= Sheikh (Sufism) =

Sufi preachers

A Sheikh or shaykh (شيخ, pl. شيوخ, shuyūkh), of Sufism is a Sufi who is authorized to teach, initiate and guide aspiring dervishes in the Islamic faith. The sheikh is vital to the path of the novice Sufi, for the sheikh has himself travelled the path of mysticism. Viewed as the spiritual master, the sheikh forms a formal allegiance (bay'a) to the disciple of Sufism and authorizes the disciple's travels and helps the disciple along the mystical path. Islamic tradition focuses on the importance of chains and legitimization. In Sufism, sheikhs are connected by a continuous spiritual chain (isnad, sanad, silsila). This chain links every previous Sufi sheikh, and eventually can be traced back to the Successors, and in later times to the Prophet himself. As Sufism grew, influential sheikhs began to acquire spiritual centers and waypoints known as khanqah, ribat, and zaouia. Sheikhs duplicate the Prophetic realities, and are also expected to perform and act as an intermediary between the Creator and the created, since the sheikh has arrived close to God through his meditations and spiritual travels. There are several types of such sheikh.

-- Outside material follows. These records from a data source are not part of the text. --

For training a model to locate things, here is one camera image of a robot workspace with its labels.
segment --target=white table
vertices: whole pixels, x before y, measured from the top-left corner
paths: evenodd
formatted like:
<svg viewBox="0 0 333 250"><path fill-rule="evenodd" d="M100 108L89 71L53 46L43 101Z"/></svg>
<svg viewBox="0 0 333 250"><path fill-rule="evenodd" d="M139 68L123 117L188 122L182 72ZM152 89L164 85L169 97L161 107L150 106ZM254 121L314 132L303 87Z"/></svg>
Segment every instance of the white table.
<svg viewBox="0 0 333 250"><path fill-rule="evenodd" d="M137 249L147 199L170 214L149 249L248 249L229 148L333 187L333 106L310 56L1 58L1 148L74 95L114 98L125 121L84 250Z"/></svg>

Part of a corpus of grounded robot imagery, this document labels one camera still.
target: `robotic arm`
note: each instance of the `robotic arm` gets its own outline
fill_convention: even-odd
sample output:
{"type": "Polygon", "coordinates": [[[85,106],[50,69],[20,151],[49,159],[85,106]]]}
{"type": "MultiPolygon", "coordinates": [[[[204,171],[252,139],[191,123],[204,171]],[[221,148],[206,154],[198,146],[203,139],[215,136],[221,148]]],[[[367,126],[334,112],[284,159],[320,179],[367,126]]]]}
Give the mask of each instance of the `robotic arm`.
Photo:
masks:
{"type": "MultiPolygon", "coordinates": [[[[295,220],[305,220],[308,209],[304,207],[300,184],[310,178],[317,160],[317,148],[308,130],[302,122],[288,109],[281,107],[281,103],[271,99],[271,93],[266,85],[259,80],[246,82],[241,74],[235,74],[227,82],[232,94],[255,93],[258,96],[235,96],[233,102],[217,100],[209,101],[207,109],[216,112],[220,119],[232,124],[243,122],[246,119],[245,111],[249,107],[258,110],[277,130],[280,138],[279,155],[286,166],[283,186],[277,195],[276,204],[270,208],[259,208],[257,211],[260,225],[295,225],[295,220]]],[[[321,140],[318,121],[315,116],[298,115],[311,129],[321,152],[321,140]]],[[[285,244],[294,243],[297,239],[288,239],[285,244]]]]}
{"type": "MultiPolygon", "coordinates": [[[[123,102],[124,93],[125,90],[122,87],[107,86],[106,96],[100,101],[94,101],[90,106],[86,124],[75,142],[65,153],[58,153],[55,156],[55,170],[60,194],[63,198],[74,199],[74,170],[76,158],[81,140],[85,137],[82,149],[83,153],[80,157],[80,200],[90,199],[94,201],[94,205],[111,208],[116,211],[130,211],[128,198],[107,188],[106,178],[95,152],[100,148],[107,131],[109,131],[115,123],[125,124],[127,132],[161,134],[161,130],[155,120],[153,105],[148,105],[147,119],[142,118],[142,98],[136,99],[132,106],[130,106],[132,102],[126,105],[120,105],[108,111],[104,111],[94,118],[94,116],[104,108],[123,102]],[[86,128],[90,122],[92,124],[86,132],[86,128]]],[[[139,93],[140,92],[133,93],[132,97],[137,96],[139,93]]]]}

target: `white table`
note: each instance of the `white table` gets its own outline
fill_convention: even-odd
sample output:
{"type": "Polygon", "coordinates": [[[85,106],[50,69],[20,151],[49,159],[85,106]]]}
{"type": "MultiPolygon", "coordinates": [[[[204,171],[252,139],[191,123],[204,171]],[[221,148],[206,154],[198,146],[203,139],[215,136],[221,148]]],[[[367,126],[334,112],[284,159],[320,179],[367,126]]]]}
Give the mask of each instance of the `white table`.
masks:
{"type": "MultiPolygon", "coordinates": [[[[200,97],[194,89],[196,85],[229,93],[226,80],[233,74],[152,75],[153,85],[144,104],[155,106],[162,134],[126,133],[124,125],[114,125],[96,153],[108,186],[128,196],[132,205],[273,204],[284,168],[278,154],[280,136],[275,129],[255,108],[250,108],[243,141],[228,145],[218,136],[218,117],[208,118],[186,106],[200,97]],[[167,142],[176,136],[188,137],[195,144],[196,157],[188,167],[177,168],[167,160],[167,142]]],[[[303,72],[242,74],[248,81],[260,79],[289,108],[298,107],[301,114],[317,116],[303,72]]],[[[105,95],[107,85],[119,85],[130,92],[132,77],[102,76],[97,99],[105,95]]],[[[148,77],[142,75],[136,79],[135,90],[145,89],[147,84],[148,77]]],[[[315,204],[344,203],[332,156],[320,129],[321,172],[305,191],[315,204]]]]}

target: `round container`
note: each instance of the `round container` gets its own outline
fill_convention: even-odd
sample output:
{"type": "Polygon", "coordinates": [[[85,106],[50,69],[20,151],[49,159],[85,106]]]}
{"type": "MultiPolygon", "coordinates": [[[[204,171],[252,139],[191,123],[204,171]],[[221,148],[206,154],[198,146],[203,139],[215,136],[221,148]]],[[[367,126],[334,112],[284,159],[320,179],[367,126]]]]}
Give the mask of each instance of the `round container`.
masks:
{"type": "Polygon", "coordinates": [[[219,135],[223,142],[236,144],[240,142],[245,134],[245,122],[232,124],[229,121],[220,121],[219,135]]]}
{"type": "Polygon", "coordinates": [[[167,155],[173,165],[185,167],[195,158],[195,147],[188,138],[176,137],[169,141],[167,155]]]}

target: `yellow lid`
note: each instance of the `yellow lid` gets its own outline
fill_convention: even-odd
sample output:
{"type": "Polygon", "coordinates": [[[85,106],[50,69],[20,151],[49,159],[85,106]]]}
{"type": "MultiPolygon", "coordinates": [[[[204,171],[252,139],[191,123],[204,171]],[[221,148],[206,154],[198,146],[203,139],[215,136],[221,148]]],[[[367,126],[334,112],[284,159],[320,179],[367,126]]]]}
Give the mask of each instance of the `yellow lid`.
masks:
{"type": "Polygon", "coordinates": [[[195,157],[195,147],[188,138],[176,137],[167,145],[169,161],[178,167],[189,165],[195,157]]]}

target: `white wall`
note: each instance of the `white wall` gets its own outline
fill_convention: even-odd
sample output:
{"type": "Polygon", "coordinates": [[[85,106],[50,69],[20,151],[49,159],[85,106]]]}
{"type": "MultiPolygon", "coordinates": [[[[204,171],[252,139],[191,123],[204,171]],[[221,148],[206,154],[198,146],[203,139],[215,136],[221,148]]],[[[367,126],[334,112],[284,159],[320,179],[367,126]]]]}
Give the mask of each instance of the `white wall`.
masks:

The legitimacy of the sheikh is based on the unbroken chain of authors or other sheiks. The shorter the chain the more authoritative the person becomes. Teaching-sheiks provided their disciples with religious instruction as well as theology. During this time students travelled and interacted with different teacher-sheikhs. Sufi sheikhs flourished throughout the Islamic world more than any other type of personal authority because their mediatory skills were required for the smooth functioning of an agrarian-nomadic economy with a decentralized form of government.

==Khirka==
An example of the importance of lineage in Sufism is the Khirka. Khirka, literally meaning 'Rough cloak, scapular, coarse gown,' an initiation process in Sufism known as "Investiture with the Cloak" in which the sheikh puts his khirka on the disciple. This acts as the manifestation of blessings being transmitted from sheik to disciple. The act is reminiscent of when Muhammad placed a cloak over Ali. After this the disciple is able to join the Sufi order and continue studying underneath the sheikh.

==Silsila==
Silsila is used in Sufism to describe the continuous spiritual chain that links Sufi orders and sheikhs in a lineage relating back to Muhammad and his Companions.